** Action item **
Find the line with "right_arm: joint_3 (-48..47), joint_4" in the entries below. Repeat it, every following line, and the line with "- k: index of", exactly and with nothing added.

Stored items from a collection
........
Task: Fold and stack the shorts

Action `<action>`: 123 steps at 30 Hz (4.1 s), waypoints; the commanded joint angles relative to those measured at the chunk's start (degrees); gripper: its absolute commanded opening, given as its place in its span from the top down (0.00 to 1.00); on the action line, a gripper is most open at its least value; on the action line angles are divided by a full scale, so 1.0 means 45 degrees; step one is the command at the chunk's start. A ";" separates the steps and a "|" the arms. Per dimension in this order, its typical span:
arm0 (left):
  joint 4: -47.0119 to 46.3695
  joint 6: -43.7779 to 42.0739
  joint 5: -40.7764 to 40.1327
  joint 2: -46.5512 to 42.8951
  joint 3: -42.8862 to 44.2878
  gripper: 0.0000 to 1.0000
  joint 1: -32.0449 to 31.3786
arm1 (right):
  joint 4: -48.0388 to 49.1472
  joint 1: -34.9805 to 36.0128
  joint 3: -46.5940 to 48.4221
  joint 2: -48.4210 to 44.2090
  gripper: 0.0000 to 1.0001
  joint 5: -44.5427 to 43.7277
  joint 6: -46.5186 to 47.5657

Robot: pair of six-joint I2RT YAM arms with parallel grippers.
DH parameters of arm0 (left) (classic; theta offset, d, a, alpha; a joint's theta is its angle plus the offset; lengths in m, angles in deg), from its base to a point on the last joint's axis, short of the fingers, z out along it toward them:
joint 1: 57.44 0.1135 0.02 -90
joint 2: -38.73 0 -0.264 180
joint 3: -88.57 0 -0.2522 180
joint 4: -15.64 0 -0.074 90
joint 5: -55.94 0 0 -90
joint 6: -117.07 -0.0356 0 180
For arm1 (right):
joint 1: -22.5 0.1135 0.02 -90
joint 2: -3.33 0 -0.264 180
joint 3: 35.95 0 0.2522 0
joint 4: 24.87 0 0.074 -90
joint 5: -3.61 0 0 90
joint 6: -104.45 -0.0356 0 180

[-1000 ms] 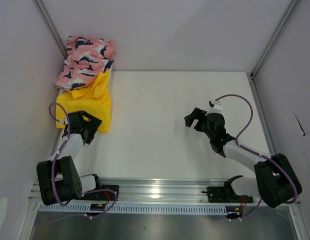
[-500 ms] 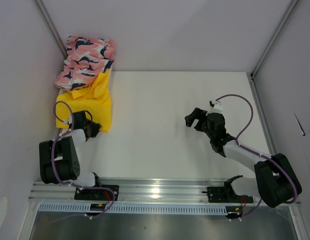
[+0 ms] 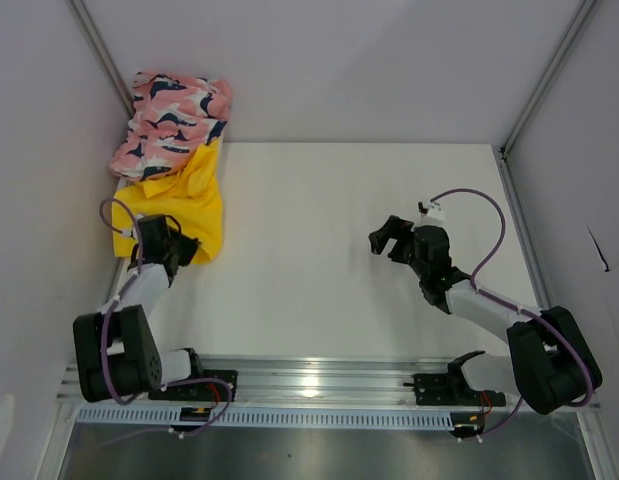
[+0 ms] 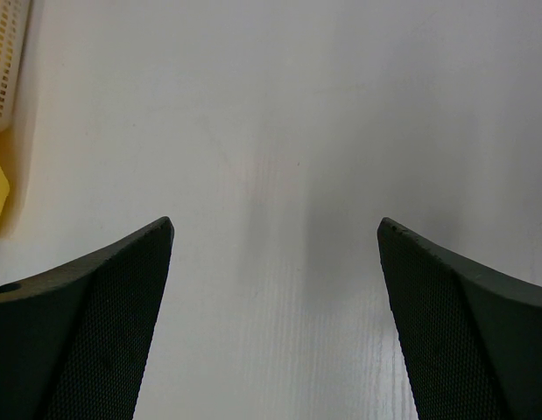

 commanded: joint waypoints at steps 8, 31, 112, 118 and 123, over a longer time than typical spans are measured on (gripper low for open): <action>0.2708 0.0254 -0.0452 -0.2798 0.5714 1.00 -0.0208 | 0.0326 -0.0048 0.0452 0.0078 0.01 0.0201 -0.0067; 0.1480 0.1248 0.2436 0.1113 2.1492 1.00 -0.0618 | 0.0404 -0.0126 0.0647 0.0390 0.00 0.0630 0.0050; 0.1188 -0.5529 -0.1038 -0.5584 1.4283 1.00 -0.6712 | 0.0287 -0.0262 0.0804 0.0703 0.01 0.1060 -0.0028; 0.0873 -0.4105 0.0444 -0.5707 1.3522 1.00 -0.6712 | 0.0307 -0.0282 0.0823 0.0723 0.01 0.1390 -0.0028; -0.1671 -0.1533 0.2513 -0.5569 0.9763 1.00 -0.6712 | 0.0307 -0.0282 0.0745 0.0586 0.01 0.1432 -0.0009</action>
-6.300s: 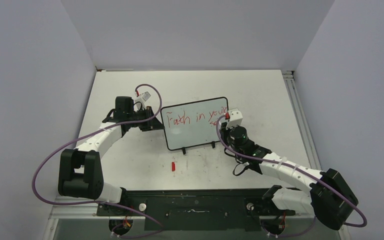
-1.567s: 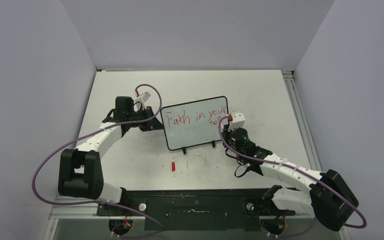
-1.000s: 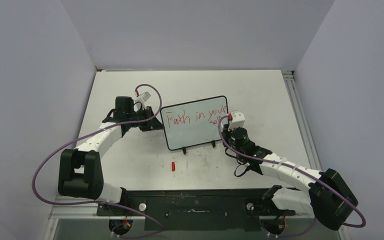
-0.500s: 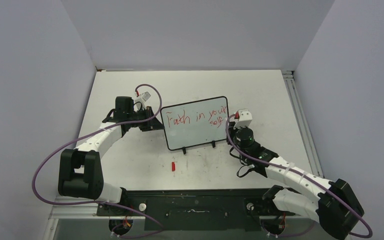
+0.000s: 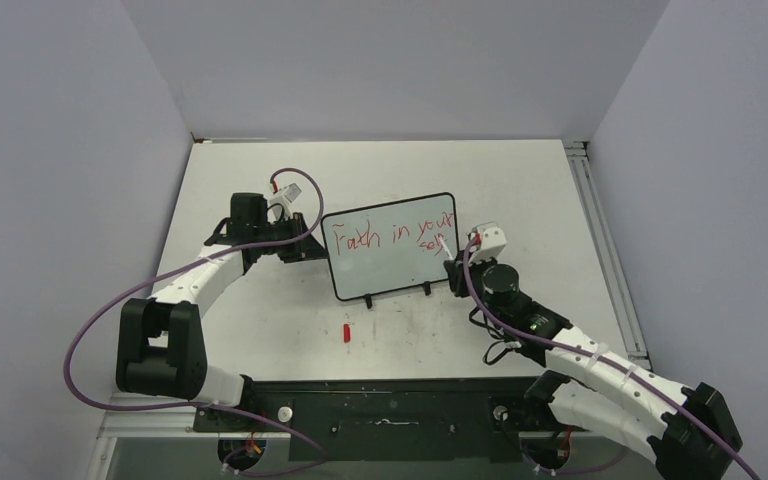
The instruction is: Write a sentence on the whiteboard
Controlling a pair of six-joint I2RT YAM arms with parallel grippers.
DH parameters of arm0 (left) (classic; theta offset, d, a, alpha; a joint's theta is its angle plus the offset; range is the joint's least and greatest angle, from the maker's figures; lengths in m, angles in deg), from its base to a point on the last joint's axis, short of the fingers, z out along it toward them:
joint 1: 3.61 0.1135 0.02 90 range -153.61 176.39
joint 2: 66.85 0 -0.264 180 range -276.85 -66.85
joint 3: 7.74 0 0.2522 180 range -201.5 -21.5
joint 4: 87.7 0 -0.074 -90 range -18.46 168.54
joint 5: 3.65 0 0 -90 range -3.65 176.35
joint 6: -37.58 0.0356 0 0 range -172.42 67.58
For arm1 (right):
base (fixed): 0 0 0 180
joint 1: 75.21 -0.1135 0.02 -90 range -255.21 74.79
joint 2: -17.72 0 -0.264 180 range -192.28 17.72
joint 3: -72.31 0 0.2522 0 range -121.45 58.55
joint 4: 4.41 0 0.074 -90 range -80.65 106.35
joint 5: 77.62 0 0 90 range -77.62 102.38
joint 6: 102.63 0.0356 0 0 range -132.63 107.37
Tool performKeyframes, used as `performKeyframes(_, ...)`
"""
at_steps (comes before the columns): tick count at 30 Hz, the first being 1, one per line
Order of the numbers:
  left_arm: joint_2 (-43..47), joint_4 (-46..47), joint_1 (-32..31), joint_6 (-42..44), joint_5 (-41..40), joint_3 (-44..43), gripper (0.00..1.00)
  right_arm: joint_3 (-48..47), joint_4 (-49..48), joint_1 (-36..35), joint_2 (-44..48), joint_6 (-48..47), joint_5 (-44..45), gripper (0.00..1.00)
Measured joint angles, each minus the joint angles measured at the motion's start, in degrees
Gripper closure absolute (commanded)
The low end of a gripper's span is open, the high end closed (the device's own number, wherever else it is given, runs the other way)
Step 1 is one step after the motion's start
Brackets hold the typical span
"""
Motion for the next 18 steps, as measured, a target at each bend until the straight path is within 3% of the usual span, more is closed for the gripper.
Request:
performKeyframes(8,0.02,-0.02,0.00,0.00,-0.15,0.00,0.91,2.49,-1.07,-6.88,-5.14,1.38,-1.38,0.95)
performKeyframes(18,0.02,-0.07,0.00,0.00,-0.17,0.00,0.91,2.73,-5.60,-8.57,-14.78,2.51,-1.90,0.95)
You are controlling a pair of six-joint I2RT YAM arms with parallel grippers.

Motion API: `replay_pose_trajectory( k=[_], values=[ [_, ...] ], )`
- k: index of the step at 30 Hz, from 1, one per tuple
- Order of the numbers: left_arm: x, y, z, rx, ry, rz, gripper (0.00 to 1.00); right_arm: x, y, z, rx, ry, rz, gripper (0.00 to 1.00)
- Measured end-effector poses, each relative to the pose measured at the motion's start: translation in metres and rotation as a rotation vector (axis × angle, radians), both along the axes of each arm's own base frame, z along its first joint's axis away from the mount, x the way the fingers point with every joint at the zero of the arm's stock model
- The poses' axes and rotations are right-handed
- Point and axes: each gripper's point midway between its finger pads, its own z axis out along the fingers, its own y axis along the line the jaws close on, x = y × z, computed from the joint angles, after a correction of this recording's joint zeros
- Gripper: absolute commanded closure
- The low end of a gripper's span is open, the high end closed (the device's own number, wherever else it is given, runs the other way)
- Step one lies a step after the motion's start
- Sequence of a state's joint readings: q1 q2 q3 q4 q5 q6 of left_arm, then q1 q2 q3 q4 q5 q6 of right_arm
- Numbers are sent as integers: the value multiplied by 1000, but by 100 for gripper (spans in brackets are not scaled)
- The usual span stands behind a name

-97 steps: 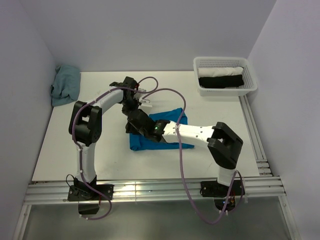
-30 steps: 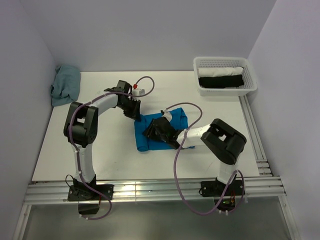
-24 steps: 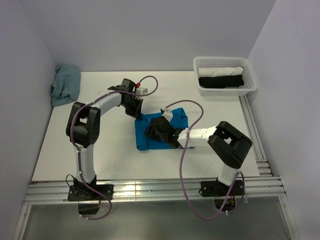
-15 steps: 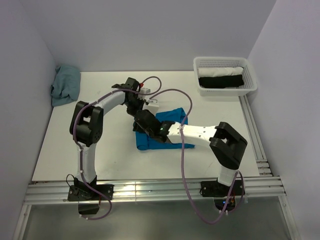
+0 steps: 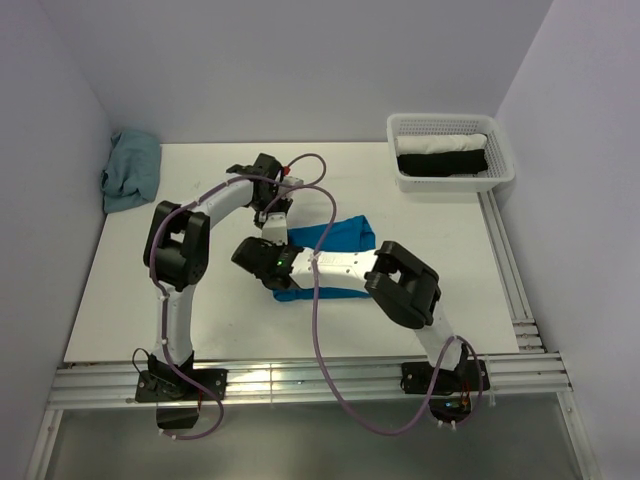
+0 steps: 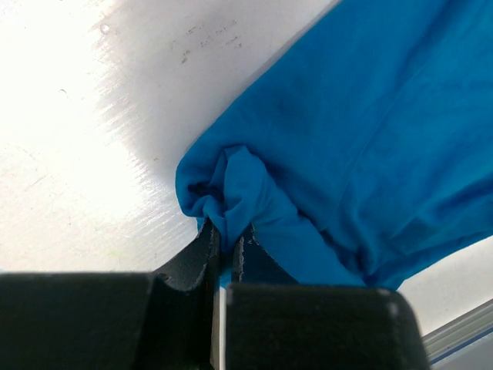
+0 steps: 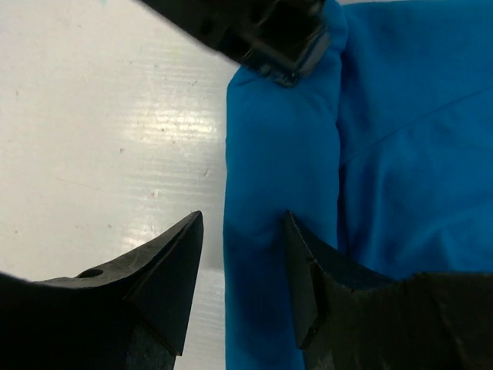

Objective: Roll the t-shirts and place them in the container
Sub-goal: Roll the tshirt

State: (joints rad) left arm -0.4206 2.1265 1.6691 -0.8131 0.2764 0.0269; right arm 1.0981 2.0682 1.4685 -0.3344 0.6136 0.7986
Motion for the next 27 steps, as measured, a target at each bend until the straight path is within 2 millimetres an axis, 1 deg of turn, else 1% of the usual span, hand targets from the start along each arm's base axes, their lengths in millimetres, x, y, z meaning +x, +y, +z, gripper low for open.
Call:
replay_pose_trajectory(
  k=[4,6,9,12,16,19,20,22,23,25,26,27],
  values=[
    [1,0,0,7,5,-6,97,-11,1,5,-56,-2,0,46],
    [1,0,-1,9,11,-6,97,-17,-1,4,-81,4,-2,46],
    [1,0,-1,14,21,-6,96,-25,-5,-5,-130,23,-11,46],
    [1,0,0,16,29,-6,96,-29,-13,-15,-186,31,-27,46],
    [1,-1,0,21,38,-7,93,-32,-20,-18,-226,32,-44,49],
    [1,-1,2,22,40,-8,85,-33,-22,-17,-231,33,-55,51],
    [1,-1,2,22,41,-8,78,-33,-23,-17,-228,34,-58,51],
    [2,-1,4,23,38,-13,70,-34,-23,-19,-207,31,-60,53],
    [2,-1,4,22,39,-15,60,-35,-23,-21,-196,34,-58,53],
    [2,-2,7,17,38,-20,51,-39,-26,-22,-137,37,-53,53],
    [3,-3,8,14,35,-23,42,-40,-31,-21,-109,45,-53,53],
    [4,-4,9,8,32,-28,38,-42,-35,-20,-66,56,-53,53]
  ],
)
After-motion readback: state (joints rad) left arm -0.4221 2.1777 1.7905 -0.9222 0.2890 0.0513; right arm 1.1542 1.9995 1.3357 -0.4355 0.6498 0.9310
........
** Solution for this exercise **
  right_arm: joint_3 (-48..47), joint_4 (-49..48), joint_1 (-36..35), joint_2 (-44..48), joint_6 (-48..47), joint_5 (-44..45), gripper (0.00..1.00)
Measured joint angles, each minus the joint angles measured at the motion's start, in degrees
Gripper closure absolute (commanded)
The low end of a gripper's span is open, the high end closed (the device's own number, wherever else it is given, runs the other way)
Step 1 is one step after the motion's start
Brackets hold the typical span
"""
Motion for the next 18 steps, as measured, a target at each bend until the straight path is within 3% of the usual span, more is closed for the gripper.
Request:
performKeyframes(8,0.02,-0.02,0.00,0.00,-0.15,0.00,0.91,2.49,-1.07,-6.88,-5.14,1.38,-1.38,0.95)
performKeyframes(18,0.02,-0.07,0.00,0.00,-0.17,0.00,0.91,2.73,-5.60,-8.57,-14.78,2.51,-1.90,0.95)
You are controlling a pair of six-joint I2RT YAM arms with parallel grippers.

Motion API: `replay_pose_trajectory( k=[_], values=[ [_, ...] ], )`
- k: index of the step at 30 Hz, from 1, one per tuple

This exercise has now been fully answered.